* What you are asked to do:
Copy the lines of the data below exactly, starting at the first and stopping after the line that contains "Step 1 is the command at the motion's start"; include no pictures.

*** Opening Data excerpt ***

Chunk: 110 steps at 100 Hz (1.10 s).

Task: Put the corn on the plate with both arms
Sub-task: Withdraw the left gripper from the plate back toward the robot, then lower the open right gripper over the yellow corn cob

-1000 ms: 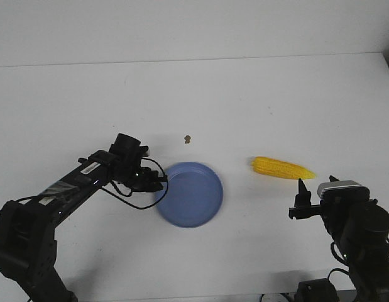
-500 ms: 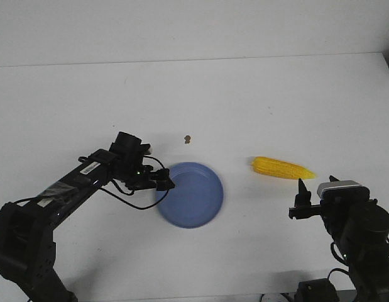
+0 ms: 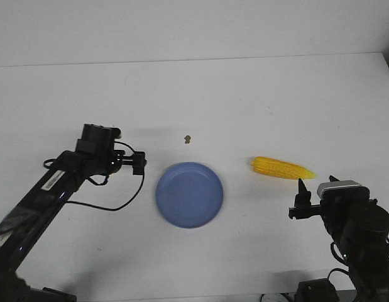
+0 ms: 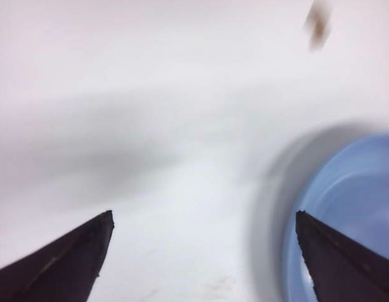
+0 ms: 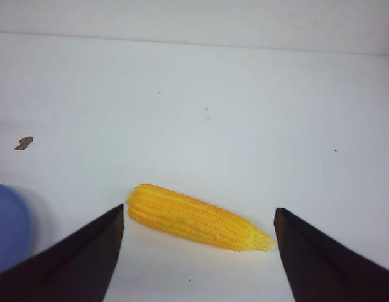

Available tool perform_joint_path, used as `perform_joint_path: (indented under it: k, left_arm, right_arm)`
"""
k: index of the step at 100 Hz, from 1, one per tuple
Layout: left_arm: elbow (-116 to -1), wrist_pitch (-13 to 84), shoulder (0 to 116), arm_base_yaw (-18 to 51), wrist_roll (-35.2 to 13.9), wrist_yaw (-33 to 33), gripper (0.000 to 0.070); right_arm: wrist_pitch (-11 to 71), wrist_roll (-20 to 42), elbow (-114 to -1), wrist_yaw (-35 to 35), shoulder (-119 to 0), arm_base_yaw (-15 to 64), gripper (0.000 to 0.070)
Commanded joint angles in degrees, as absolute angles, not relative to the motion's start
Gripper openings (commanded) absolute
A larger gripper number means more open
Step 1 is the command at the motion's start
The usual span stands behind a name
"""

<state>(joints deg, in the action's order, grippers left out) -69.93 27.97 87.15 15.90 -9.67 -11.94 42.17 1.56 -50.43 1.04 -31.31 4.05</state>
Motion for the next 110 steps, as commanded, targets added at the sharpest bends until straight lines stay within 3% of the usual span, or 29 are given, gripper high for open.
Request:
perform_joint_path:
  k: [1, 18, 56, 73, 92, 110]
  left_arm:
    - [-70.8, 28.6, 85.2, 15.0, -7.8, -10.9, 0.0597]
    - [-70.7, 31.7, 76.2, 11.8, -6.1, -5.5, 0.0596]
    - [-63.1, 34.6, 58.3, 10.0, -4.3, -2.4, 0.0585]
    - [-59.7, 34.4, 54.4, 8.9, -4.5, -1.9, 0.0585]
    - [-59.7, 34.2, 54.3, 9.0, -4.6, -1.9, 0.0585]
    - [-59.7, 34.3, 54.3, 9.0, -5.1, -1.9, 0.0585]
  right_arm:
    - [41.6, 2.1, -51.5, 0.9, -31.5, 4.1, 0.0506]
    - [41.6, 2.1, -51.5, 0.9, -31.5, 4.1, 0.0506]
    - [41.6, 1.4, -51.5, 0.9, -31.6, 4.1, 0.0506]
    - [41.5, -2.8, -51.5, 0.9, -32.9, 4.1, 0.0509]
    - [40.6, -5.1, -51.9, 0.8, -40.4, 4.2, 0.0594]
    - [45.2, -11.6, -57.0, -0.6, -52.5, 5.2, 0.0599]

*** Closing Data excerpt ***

* Answer box:
Chunk: 110 steps at 100 Hz (1.10 s).

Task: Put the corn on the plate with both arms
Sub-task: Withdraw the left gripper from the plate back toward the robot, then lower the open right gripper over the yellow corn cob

-1000 ms: 
-500 ms: 
+0 ms: 
+0 ms: 
+0 ms: 

Available tool perform_joint_path, used as `perform_joint_path: (indented under it: k, left_arm, right_arm)`
"""
k: index of the step at 100 Hz, from 1, one per tuple
Layout: left_arm: elbow (-116 to -1), wrist_pitch (-13 to 84), shoulder (0 to 116), arm_base_yaw (-18 to 51), wrist_roll (-35.2 to 13.9), wrist_yaw (-33 to 33), gripper (0.000 to 0.070); right_arm: wrist_pitch (-11 to 71), wrist_roll (-20 to 42), elbow (-114 to -1), wrist_yaw (-35 to 35), shoulder (-119 to 0), arm_base_yaw (-15 to 64), gripper (0.000 to 0.070)
Commanded joint angles in degrees, as absolute angles, not relative to the motion's start
Gripper openings (commanded) absolute
A larger gripper number means more open
Step 1 is the command at the motion's start

For this exercise, the work is now complete.